A further slowing in growth
The Fed has kept rates on hold but have kept the door wide open for future rate cuts.
I’m not prepared to go on like this, I can’t, I can’t, I can’t stand losing …you- The Police
Early this morning the FOMC delivered a pleasing outcome for markets, shifting it patient policy stance to a clear easing bias. Markets were marking time ahead of the meeting, but reaction to the FOMC has resulted in a broad uplift in US equities, a decent bull steepening in the UST curve and broad USD weakness. The latter however hardly yielded any benefits to the AUD and NZD.
The Fed is losing its patience, but not its data dependency mantra. The FOMC left the funds rates unchanged (unsurprisingly Fed Bullard was a dissenter, the first under Powell’s stewardship), but it also signal for the first time since mid-2007, its willingness to ease potentially as soon as July. The new median dot plot, which projects the future Fed funds rate path based on officials’ forecasts, shows no change in policy this year, but only just given that 8 out of 17 members projected a rate cut before the end of 2019 (seven with -50 bps and one with -25 bps). The median dot for 2020 shows a 25bps decline and the longer run median dot also declined 25bps to 2.50% (reflecting a 25bps hike in 2021). As for the economic forecast, the most notable change was the decline in the 2019 core PCE inflation number which is now seen at 1.8% rather than 2%. The latter plays into the view what was previously thought to be transitory downward pressures on inflation, now appears to be having a longer lasting impact.
As expected the Statement lost the word “patient” and while the base case scenario remains that “The Committee continues to view sustained expansion of economic activity, strong labor market conditions, and inflation near the Committee’s symmetric 2 percent objective”, uncertainties about this outlook have increased. Looking ahead the Committee will closely monitor the incoming data and do what is needed in order to sustain the current economic expansion
At the press conference, Fed Chari Powell emphasised the message that downside risks have increased since the last FOMC meeting, thus the probability that more monetary accommodation may be needed has also risen. Key underlying message is that these new uncertainties are largely trade tensions and slower global growth while on the domestic front the not so new uncertainty of muted inflation is still a concern. Notably too Fed Chair Powell also drew attention to the fact that even those officials that did not project easing in their dots, generally saw the case for more accommodation as having strengthened.
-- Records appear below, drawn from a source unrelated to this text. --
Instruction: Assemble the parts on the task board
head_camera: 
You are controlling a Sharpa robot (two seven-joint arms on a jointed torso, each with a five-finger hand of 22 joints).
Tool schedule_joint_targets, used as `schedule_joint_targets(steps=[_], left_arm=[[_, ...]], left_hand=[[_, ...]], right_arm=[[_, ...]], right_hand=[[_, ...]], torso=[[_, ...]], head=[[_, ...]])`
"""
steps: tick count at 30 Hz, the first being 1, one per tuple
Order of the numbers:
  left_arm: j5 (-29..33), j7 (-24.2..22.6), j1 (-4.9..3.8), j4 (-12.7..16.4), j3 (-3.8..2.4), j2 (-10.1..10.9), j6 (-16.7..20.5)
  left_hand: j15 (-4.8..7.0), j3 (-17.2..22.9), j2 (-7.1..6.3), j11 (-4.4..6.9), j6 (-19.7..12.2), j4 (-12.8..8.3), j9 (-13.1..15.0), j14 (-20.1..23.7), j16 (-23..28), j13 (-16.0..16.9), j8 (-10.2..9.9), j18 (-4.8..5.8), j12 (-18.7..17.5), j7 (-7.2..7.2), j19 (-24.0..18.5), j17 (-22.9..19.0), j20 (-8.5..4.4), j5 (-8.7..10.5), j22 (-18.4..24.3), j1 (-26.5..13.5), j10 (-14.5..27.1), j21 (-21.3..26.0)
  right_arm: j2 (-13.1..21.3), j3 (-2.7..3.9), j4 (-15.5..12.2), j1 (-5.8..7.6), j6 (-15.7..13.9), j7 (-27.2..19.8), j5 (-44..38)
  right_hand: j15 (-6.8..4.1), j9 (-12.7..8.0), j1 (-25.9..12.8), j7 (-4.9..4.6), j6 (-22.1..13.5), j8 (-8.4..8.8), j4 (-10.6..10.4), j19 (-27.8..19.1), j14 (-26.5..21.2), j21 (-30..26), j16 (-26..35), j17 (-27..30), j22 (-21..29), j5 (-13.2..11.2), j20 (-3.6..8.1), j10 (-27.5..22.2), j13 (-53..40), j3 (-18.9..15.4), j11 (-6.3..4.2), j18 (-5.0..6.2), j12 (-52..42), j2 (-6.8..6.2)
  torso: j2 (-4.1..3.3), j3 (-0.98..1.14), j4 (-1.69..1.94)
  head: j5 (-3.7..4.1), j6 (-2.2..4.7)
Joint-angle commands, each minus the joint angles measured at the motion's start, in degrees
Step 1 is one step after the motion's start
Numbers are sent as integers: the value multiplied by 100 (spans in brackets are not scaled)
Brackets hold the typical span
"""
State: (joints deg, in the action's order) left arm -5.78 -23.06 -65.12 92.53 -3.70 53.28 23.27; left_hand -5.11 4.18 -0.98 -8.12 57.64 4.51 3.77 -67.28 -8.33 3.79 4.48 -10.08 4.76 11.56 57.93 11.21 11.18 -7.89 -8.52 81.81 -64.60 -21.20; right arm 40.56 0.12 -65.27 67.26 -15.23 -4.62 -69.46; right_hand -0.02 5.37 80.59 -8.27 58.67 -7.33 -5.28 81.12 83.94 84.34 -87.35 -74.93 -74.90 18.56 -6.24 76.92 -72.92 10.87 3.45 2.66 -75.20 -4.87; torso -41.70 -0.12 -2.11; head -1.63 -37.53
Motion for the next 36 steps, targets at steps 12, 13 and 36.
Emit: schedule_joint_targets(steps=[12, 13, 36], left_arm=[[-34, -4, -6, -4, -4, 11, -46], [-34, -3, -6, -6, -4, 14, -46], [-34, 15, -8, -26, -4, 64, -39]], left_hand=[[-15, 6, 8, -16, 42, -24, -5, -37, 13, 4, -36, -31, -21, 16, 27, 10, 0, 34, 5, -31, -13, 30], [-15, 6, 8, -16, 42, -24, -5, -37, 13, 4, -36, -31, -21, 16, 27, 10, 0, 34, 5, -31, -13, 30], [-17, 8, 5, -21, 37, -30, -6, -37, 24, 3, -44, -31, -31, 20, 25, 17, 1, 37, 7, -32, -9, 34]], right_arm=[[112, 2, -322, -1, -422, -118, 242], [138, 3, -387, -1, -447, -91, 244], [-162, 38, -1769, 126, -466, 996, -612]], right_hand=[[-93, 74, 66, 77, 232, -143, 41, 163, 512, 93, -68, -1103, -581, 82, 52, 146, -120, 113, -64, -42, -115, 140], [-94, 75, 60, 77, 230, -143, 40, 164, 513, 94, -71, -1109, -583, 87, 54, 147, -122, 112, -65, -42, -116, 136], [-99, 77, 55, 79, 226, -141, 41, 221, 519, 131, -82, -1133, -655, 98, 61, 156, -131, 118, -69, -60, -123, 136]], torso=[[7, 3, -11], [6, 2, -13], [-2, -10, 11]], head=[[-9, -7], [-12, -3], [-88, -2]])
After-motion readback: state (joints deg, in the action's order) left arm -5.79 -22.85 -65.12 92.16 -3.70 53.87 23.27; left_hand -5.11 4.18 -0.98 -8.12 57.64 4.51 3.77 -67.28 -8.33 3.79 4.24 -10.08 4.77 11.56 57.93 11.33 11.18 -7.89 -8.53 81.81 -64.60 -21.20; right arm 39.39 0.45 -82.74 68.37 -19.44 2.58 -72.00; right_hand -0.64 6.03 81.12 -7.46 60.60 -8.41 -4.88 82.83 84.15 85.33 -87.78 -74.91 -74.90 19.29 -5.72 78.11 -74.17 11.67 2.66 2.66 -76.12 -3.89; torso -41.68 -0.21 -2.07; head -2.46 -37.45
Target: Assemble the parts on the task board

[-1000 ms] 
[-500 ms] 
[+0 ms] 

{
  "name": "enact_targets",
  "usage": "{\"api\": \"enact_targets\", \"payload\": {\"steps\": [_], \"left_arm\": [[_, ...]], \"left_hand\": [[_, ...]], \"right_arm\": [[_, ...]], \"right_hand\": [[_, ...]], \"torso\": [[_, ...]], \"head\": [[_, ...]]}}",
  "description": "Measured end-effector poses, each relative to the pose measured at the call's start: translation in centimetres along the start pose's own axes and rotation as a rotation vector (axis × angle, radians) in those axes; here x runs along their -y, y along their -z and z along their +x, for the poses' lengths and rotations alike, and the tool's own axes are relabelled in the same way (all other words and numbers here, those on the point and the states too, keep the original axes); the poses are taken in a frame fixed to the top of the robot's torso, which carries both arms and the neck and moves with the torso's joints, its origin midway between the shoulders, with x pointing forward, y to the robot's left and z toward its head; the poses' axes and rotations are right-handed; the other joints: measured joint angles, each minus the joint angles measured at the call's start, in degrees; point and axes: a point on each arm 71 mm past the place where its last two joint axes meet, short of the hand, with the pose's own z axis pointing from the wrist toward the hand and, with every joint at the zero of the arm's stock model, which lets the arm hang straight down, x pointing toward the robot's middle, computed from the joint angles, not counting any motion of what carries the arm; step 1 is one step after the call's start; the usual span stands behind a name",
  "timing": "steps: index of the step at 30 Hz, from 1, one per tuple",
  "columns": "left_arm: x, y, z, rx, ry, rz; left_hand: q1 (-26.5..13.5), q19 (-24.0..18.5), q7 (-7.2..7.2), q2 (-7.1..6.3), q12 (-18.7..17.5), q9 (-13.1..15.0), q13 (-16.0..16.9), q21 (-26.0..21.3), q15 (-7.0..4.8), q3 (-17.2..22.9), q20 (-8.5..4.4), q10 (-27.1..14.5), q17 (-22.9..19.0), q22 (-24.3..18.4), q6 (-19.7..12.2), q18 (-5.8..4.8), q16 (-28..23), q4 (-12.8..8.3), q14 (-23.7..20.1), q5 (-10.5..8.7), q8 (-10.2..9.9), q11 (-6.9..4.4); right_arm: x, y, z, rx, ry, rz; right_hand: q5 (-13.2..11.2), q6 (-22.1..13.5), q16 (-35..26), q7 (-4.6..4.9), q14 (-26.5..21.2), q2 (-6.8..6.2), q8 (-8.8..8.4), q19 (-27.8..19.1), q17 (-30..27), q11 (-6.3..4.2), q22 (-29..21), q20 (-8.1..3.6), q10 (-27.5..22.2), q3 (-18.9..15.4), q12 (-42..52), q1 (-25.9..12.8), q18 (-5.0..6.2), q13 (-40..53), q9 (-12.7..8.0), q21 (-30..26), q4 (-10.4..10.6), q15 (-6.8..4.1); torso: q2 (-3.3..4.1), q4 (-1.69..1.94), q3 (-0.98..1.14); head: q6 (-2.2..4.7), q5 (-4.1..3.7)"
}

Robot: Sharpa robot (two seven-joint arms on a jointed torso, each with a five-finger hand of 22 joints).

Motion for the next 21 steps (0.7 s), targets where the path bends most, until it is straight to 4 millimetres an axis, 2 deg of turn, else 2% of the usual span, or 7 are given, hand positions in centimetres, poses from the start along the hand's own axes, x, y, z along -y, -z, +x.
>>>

So although the Fed partiality has shifted from a wait and see mode to an easing bias, the fact that trade uncertainty and its impact on global growth has been the main catalyst for its change in stance, means that a new round of Fed easing is largely contingent on the outcomes from upcoming G20 meeting between President Trump and Xi. For now though, the change in the Fed’s bias has encouraged the market to increase its expectations that a new round of easing is just around the corner. A July cut is now more than fully priced and the market now sees 70bps of cuts this year, compared to 59bps priced as of yesterday. This pricing of almost 3 rate cuts before year end looks very aggressive if one considers the fact that yesterday President Trump confirmed he will be having an extended meeting with President Xi at the G20 and that trade representatives from both countries are back at the negotiating table.
After initially trading in and out of positive territory, US equity markets have closed the day with modest gains between 0.15% and 0.42%, reflecting a small post FOMC uplifts. Moves in UST yields has been more significant with a bull steepening in the curve driven by a 12.2bps decline in the 2y rate to 1.744% while the 10y rate fell 3.1bps to 2.02%, ending session close its intraday low but abovge the 2.0148% low recorded post Draghi’s speech yesterday.
The USD was drifting lower ahead of the FOMC, but the move gathered momentum post. In index terms the US is down about 0.4% against both majors ( DXY -0.39 to 97.254 and BBDXY -0.42% to 1197) and EM ( EMCI +0.45%). Notably against Asian currencies the USD is little changed ( ADXY +0.05%). Both antipodean currencies jumped on the FOMC announcement, but these initial gains faded shortly after. AUD briefly traded to an overnight high of 0.6909, but now is back at 0.6881, essentially at the same place where it was this time yesterday. The Kiwi traded to an overnight high of 0.6563, but now trades at 0.6538, up 0.11% over the past 24hrs.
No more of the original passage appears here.